_Exercise:_ Give every line below again, exactly as it appears.

_Supplied data:_
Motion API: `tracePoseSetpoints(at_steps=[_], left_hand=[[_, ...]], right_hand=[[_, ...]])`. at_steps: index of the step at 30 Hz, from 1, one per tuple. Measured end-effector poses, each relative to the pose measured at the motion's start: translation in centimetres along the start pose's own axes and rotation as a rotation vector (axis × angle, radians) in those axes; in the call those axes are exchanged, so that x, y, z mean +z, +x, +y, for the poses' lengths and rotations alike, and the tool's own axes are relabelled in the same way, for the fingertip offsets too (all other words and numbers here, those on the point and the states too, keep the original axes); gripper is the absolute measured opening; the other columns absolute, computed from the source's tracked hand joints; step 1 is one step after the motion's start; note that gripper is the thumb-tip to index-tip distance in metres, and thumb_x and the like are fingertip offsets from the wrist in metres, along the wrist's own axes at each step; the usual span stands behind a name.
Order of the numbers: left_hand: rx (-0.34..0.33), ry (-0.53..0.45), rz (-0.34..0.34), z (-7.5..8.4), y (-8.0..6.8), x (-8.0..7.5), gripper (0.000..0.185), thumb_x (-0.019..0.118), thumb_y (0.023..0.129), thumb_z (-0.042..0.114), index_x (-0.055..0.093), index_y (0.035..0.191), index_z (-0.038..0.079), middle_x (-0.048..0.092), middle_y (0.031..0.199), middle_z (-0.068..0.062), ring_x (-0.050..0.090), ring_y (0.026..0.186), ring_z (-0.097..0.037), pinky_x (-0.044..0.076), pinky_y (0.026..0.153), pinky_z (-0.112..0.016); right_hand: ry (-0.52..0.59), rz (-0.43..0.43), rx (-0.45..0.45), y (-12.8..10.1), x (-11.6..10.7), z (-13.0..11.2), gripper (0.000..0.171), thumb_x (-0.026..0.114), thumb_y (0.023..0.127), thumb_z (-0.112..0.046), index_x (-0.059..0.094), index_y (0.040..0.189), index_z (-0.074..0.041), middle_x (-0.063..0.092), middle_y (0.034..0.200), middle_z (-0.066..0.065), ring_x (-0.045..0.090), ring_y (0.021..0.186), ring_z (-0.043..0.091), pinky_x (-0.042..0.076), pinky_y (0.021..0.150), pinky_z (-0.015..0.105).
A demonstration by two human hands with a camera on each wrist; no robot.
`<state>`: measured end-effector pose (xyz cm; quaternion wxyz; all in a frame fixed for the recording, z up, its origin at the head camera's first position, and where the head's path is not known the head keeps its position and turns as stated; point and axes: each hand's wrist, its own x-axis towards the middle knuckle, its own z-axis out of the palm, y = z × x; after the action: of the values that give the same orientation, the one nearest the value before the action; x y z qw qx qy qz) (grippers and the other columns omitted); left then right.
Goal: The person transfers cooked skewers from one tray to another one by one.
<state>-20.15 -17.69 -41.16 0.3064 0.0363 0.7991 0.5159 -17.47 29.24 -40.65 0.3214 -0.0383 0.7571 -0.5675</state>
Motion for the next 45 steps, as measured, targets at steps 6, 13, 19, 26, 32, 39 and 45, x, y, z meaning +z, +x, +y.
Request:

_Written solution:_
Motion API: `tracePoseSetpoints(at_steps=[_], left_hand=[[_, ...]], right_hand=[[_, ...]])`. at_steps: index of the step at 30 Hz, from 1, one per tuple. Measured end-effector poses, each relative to the pose measured at the motion's start: translation in centimetres along the start pose's own axes and rotation as a rotation vector (axis × angle, radians) in those axes; in the call those axes are exchanged, so that x, y, z mean +z, +x, +y, for the poses' lengths and rotations alike, and the tool's own axes are relabelled in the same way, for the fingertip offsets too (all other words and numbers here, those on the point and the states too, keep the original axes); gripper is the absolute measured opening; the other columns absolute, computed from the source's tracked hand joints; step 1 is one step after the motion's start; note that gripper is the thumb-tip to index-tip distance in metres, and thumb_x and the like are fingertip offsets from the wrist in metres, along the wrist's own axes at each step; the usual span stands behind a name.
Order of the numbers: left_hand: rx (-0.34..0.33), ry (-0.53..0.45), rz (-0.34..0.34), z (-7.5..8.4), y (-8.0..6.8), x (-8.0..7.5), gripper (0.000..0.185), thumb_x (-0.019..0.118), thumb_y (0.023..0.129), thumb_z (-0.042..0.114), index_x (-0.055..0.093), index_y (0.035..0.191), index_z (-0.038..0.079), middle_x (-0.048..0.092), middle_y (0.031..0.199), middle_z (-0.068..0.062), ring_x (-0.050..0.090), ring_y (0.026..0.186), ring_z (-0.097..0.037), pinky_x (-0.044..0.076), pinky_y (0.026..0.153), pinky_z (-0.112..0.016); right_hand: ry (-0.52..0.59), rz (-0.43..0.43), rx (-0.45..0.45), y (-12.8..10.1), x (-11.6..10.7), z (-13.0..11.2), gripper (0.000..0.171), thumb_x (-0.026..0.114), thumb_y (0.023..0.127), thumb_z (-0.112..0.046), index_x (-0.059..0.094), index_y (0.040..0.189), index_z (-0.074..0.041), middle_x (-0.063..0.092), middle_y (0.034..0.200), middle_z (-0.066..0.065), ring_x (-0.045..0.090), ring_y (0.021..0.186), ring_z (-0.043..0.091), pinky_x (-0.042..0.076), pinky_y (0.021..0.150), pinky_z (-0.015..0.105).
A demonstration by two human hands with a camera on each wrist; no robot.
`<state>`: measured end-effector pose (xyz cm; quaternion wxyz; all in a frame fixed for the recording, z up, its origin at the head camera's first position, and where the head's path is not known the head keeps its position and turns as stated; point and axes: each hand's wrist, its own x-axis towards the middle knuckle, its own z-axis out of the palm, y = z × x; after the action: of the values that give the same orientation, the one nearest the value before the action; x y z qw qx qy qz) (grippers and the other columns omitted); left then right.
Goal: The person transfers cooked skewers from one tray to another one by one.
<state>-20.15 -17.69 -41.16 0.3064 0.0363 0.7991 0.5159 -17.47 29.24 -40.65 0.3214 -0.0383 0.7571 -0.5675</state>
Motion for the next 45 steps, as measured, targets at steps 6, 13, 19, 26, 32, 39 and 45, x, y, z meaning +z, +x, +y.
Request:

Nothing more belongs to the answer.